WHAT YOU NEED TO DO =
A precise repetition of every line below is the required answer.

----- COLLECTED MATERIAL

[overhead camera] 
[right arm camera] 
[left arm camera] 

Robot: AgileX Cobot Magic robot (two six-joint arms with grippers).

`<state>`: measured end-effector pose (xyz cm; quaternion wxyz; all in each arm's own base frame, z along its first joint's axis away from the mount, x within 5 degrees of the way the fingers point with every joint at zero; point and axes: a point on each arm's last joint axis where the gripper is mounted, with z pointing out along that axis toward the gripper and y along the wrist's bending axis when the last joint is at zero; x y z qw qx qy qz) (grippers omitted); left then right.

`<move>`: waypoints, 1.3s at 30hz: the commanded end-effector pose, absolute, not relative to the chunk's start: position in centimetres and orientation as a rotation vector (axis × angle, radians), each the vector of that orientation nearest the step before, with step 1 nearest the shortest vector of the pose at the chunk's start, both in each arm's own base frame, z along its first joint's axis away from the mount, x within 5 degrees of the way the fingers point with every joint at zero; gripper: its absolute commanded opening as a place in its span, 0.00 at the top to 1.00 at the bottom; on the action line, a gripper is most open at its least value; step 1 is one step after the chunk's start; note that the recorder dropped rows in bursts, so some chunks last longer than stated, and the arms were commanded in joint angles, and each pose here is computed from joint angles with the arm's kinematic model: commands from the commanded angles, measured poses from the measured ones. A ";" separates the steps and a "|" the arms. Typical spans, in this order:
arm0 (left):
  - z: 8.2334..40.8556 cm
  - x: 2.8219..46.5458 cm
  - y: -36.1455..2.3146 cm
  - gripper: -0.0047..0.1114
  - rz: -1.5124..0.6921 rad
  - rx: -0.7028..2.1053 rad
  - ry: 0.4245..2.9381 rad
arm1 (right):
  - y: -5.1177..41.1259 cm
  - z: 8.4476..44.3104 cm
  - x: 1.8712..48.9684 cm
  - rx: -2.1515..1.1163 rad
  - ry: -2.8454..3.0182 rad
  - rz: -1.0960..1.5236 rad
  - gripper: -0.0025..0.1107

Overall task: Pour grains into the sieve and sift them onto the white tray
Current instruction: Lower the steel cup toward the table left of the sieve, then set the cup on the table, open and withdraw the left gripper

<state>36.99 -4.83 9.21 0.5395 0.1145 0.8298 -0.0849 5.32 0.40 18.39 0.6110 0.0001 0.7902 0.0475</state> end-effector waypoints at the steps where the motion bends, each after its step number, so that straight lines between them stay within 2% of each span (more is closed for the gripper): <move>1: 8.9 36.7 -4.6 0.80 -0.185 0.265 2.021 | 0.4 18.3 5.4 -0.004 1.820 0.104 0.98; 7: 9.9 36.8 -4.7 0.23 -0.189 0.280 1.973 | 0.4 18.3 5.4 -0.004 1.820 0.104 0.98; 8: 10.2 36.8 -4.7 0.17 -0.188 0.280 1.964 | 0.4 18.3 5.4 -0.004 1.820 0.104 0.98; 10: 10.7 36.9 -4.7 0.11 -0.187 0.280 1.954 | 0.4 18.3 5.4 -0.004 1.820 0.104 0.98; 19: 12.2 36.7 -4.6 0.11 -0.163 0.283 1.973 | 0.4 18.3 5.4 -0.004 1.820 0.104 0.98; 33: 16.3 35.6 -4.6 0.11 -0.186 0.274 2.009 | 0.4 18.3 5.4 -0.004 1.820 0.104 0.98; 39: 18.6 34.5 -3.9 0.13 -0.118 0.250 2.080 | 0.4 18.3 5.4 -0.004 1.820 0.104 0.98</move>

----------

SOLUTION TO THE EXERCISE =
[overhead camera] 
[right arm camera] 
[left arm camera] 

Robot: AgileX Cobot Magic robot (two six-joint arms with grippers).

`<state>`: measured end-effector pose (xyz cm; quaternion wxyz; all in each arm's own base frame, z along its first joint's axis away from the mount, x within 5 degrees of the way the fingers point with every joint at zero; point and axes: a point on each arm's last joint axis where the gripper is mounted, with z pointing out along that axis toward the gripper and y along the wrist's bending axis when the last joint is at zero; x y z qw qx qy qz) (grippers omitted); left then right.

`<move>`: waypoints, 1.3s at 30hz: the commanded end-effector pose, absolute, not relative to the chunk's start: position in centimetres and orientation as a rotation vector (axis × angle, radians), each the vector of that orientation nearest the step before, with step 1 nearest the shortest vector of the pose at the chunk's start, both in each arm's own base frame, z along its first joint's axis away from the mount, x within 5 degrees of the way the fingers point with every joint at zero; gripper: its absolute commanded opening as a place in its span, 0.00 at the top to 1.00 at the bottom; on the action line, a gripper is most open at its least value; step 1 is one step after the chunk's start; note that the recorder dropped rows in bursts, so some chunks last longer than stated, and the arms were commanded in joint angles, and each pose here is computed from joint angles with the arm's kinematic model: commands from the commanded angles, measured poses from the measured ones. A ";" separates the steps and a "|" the arms. Typical spans, in this order:
arm0 (left):
  - z: 8.2334..40.8556 cm
  - x: 2.8219..46.5458 cm
  - y: -36.1455..2.3146 cm
  - gripper: -0.0047..0.1114
  - rz: -1.5124..0.6921 rad
  - rx: -0.7028..2.1053 rad
  - ry: 0.4245..2.9381 rad
arm1 (right):
  - y: -5.1177..41.1259 cm
  - z: 8.4476..44.3104 cm
  - x: 1.8712..48.9684 cm
  - rx: -2.1515..1.1163 rad
  - ry: -2.8454..3.0182 rad
  - rz: -1.0960..1.5236 rad
  - gripper: -0.0025..0.1107

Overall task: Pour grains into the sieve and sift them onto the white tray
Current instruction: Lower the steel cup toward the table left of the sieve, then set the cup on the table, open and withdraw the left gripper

<state>36.99 -4.83 9.21 0.5395 0.1145 0.8298 -0.0849 5.32 0.40 18.39 0.6110 0.0001 0.7902 0.0475</state> end-effector waypoints at the steps where the motion bends, each after its step number, so that straight lines between them stay within 2% of each span (more is closed for the gripper): <move>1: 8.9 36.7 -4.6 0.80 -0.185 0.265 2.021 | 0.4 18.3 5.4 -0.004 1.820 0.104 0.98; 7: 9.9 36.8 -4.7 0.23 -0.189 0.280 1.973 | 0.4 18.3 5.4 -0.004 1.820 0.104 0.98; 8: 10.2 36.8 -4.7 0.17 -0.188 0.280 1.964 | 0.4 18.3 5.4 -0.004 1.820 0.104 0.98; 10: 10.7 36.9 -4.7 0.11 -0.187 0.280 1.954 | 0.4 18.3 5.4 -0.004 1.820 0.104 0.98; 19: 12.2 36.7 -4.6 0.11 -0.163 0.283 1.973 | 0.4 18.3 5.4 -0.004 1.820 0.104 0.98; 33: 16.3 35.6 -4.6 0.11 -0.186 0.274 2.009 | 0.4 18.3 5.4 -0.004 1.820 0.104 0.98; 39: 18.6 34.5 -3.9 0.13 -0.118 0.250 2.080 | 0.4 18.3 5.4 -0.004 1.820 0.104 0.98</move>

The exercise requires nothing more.